Blog

  • Yumeko – Das dritte halbe Jahr

    „Glück erkennt man daran, dass man die Erde riechen, den Wind spüren kann.“

    Januar – Juni 2025

    Der Winter brachte neue Entdeckungen – ganz besonders eine: Maulwurfhaufen und Schnee.
    Yumeko hat darin eine wahre Leidenschaft gefunden. Buddeln, graben, die Nase tief in die Erde stecken und dann zum nächsten Hügel springen – pure Freude.
    Manchmal verschwindet nur noch ihr kleiner Schwanz aus dem Schnee oder Gras, und man weiß: Sie ist wieder auf Entdeckungsreise.

    Ende Januar hatte sie ihre zweite Läufigkeit. Die Hormone meldeten sich deutlich, und trotzdem blieb sie erstaunlich ruhig – ein bisschen müde, etwas verschmuster, sehr bei sich.

    Mit dem Frühling kamen die ersten Insekten zurück, und die Felder erwachten.
    Der Weizen begann zu sprießen, und Yumeko fand nichts schöner, als durch die langen Halme zu springen, während die Spitzen ihren Bauch kitzelten.
    Manchmal wirkt sie dann wie ein kleines Reh – frei, verspielt, ganz im Moment.

    Von ihrem Wesen her ist sie freundlich, neugierig und hat immer ein bisschen Schnabernack im Sinn.
    Viele Dinge nimmt sie inzwischen ganz selbstverständlich – Autofahren, Spaziergänge durch unsere Kleinstadt, neue Geräusche oder fremde Orte.
    Wenn ihr etwas unbekannt ist, reicht meist ein kurzer Moment des Schnupperns und Beobachtens, und schon ist es „abgehakt“.
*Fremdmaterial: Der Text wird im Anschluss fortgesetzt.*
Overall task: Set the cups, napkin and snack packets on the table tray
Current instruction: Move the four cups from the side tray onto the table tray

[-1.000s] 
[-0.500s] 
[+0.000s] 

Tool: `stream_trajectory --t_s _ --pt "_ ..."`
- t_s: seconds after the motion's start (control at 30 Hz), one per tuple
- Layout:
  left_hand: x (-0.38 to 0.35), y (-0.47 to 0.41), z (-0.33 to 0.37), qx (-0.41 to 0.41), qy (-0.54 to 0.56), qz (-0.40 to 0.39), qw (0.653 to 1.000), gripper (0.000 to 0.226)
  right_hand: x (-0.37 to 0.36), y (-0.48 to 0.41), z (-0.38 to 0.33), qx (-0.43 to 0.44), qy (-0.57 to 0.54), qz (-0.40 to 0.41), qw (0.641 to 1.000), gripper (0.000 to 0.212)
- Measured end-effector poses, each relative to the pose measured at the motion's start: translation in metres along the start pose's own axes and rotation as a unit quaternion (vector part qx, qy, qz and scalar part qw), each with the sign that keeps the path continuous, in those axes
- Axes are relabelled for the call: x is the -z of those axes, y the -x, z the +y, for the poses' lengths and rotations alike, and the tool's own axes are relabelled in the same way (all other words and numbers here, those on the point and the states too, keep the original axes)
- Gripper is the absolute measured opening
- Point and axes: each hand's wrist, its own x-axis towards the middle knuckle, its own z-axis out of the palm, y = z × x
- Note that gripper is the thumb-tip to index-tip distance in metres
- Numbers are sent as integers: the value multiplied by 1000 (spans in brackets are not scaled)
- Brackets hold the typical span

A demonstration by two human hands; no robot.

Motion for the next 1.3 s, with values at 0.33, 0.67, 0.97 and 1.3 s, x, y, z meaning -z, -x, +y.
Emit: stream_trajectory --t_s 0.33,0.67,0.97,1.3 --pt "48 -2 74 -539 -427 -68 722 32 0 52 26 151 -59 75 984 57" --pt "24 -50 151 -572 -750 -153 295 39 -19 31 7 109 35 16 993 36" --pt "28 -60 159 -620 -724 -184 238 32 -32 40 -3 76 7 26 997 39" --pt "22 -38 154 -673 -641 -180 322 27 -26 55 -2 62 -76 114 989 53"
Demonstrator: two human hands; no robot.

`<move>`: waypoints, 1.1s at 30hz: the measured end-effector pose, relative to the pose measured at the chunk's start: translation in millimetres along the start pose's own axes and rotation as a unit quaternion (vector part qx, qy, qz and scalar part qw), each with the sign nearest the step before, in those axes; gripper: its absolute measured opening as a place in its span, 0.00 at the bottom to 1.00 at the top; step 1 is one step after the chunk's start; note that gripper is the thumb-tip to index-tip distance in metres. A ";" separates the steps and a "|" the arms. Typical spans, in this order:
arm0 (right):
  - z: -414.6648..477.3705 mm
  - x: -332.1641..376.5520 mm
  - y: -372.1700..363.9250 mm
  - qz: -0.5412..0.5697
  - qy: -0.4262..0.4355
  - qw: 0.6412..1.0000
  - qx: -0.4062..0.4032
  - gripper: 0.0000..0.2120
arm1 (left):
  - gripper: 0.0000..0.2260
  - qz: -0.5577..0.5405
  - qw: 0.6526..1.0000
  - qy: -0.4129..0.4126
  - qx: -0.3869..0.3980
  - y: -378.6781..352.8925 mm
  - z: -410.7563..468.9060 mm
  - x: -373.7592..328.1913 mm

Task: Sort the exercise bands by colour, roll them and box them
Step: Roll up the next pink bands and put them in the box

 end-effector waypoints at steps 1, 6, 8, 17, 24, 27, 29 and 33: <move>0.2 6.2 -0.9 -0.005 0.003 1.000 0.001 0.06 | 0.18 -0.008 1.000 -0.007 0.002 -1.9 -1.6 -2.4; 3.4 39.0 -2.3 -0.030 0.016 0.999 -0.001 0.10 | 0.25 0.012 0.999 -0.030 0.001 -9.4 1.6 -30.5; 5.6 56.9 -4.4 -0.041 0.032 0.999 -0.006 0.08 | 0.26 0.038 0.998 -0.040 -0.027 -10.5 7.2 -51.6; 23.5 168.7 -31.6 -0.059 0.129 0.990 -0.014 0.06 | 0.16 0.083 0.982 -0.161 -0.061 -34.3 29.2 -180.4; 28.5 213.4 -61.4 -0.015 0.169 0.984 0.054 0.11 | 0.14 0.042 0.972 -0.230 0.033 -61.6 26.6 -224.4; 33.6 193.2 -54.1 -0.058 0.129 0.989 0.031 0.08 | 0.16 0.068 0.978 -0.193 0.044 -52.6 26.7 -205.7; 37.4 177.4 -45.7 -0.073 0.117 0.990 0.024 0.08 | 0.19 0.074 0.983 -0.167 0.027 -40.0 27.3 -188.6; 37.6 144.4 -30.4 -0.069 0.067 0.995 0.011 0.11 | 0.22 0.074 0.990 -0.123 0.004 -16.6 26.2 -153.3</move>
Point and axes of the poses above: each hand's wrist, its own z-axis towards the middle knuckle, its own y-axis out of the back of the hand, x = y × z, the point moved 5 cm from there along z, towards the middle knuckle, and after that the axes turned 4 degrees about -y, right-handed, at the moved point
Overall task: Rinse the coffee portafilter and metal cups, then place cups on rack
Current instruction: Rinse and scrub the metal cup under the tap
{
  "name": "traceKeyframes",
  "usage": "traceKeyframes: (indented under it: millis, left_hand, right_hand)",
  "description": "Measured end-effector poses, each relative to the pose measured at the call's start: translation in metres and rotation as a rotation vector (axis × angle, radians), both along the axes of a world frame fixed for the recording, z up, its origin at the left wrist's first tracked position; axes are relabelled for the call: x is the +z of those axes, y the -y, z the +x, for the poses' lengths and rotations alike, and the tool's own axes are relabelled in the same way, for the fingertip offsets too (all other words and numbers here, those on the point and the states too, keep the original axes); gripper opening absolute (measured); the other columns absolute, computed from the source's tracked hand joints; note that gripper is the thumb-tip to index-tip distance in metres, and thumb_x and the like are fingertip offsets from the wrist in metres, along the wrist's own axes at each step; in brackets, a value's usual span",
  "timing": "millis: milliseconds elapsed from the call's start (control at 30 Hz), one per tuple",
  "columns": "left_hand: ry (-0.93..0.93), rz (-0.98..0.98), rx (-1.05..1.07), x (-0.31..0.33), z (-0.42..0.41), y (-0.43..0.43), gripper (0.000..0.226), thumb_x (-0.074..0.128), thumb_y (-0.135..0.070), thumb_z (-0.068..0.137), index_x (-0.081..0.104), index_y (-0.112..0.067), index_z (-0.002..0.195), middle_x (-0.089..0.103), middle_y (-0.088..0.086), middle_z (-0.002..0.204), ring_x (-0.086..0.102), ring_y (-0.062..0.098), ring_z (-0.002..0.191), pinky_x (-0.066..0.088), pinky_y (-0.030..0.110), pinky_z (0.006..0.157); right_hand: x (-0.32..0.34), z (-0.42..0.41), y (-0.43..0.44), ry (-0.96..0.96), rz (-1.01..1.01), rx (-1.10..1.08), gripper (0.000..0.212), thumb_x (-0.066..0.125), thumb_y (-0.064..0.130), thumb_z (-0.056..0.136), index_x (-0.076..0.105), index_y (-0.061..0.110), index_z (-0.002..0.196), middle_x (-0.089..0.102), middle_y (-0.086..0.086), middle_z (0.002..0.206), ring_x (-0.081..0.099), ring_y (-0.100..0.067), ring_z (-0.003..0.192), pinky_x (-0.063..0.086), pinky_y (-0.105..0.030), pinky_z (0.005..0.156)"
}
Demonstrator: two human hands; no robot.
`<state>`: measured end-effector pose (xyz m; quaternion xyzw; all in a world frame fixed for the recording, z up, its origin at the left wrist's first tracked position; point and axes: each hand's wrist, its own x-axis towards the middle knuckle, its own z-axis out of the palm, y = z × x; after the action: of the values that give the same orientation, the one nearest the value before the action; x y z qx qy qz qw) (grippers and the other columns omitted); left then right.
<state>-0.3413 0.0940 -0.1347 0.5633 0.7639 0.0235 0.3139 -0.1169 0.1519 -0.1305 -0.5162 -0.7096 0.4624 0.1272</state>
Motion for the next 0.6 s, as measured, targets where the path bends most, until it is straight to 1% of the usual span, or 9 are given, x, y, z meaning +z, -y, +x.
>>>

    Ihre Art zu schmusen ist unvergleichlich – so sanft, so ruhig.
    Nur abends, bei der Rauf-Runde mit Dirk, kommt ihre wilde Seite hervor. Dann sieht man, dass in ihr auch eine kleine Bärin steckt – stark, verspielt und voller Lebensfreude.

    Auch im Umgang mit anderen Hunden zeigt sie ihre besondere Art.
    Sie bleibt freundlich, selbst wenn ihr ein anderer einmal unfreundlich begegnet.
    Oft versucht sie, mit einem kleinen Hüpfer oder einer verspielten Vorderkörpertiefstellung (dem typischen Spielbogen) noch einmal zum Spielen einzuladen – und erstaunlicherweise liegt ihre „Erfolgsquote“ dabei bei fast 70 %.
    Ein kurzes Schnuppern, ein stilles Hallo – und oft beginnt ein neuer Moment Freundschaft.

    Bei Begegnungen mit Menschen bleibt sie höflich, aber zurückhaltend.
    Ihr Herz schlägt eindeutig für Hunde – Menschen sind für sie eben einfach… Menschen.